Copy exactly the last part of the listing below, beginning at the line that contains "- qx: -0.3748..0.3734" and including the final line.
*****
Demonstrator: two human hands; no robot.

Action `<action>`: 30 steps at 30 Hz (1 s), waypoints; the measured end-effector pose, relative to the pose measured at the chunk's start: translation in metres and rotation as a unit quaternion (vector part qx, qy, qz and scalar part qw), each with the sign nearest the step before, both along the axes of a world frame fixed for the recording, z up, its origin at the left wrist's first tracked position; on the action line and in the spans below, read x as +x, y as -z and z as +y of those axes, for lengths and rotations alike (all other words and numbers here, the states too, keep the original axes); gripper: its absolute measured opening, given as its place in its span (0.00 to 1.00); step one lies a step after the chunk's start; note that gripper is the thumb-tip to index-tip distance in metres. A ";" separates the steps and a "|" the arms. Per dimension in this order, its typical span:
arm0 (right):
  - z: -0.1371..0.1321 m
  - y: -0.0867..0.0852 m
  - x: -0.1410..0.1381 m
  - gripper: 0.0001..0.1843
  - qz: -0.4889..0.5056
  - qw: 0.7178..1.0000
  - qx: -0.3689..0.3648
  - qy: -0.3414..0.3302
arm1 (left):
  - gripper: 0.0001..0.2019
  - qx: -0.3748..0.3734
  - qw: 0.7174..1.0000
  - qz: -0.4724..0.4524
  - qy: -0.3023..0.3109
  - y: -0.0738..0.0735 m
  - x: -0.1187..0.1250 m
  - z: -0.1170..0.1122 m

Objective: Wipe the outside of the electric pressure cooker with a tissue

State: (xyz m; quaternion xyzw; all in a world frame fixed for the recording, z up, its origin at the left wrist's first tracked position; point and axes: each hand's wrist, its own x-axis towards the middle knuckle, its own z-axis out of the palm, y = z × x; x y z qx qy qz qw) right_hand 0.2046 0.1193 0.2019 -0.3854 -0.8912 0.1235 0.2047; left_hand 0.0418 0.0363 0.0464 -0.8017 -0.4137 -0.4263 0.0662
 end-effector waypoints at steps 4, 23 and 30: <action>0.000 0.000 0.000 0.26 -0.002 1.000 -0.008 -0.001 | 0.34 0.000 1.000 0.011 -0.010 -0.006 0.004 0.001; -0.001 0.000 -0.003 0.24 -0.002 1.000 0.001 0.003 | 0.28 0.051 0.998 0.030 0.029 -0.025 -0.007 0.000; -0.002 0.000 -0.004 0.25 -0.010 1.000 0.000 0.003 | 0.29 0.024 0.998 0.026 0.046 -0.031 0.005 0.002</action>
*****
## Task response
  - qx: -0.3748..0.3734
  - qw: 0.7174..1.0000
  - qz: -0.4724..0.4524
  - qy: -0.3023..0.3109
  - y: -0.0738..0.0735 m
  - x: -0.1187..0.1250 m
  - z: -0.1170..0.1122 m

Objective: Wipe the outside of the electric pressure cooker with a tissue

State: (xyz m; quaternion xyzw; all in a world frame fixed for the recording, z up, its origin at the left wrist's first tracked position; point and axes: each hand's wrist, its own x-axis towards the middle knuckle, its own z-axis out of the palm, y = z × x; x y z qx qy qz qw) right_hand 0.2046 0.1193 0.2019 -0.3854 -0.8912 0.1235 0.2047; left_hand 0.0418 0.0363 0.0464 -0.8017 -0.4137 -0.4263 0.0662
 end-effector waypoints at steps 4, 23 and 30: <action>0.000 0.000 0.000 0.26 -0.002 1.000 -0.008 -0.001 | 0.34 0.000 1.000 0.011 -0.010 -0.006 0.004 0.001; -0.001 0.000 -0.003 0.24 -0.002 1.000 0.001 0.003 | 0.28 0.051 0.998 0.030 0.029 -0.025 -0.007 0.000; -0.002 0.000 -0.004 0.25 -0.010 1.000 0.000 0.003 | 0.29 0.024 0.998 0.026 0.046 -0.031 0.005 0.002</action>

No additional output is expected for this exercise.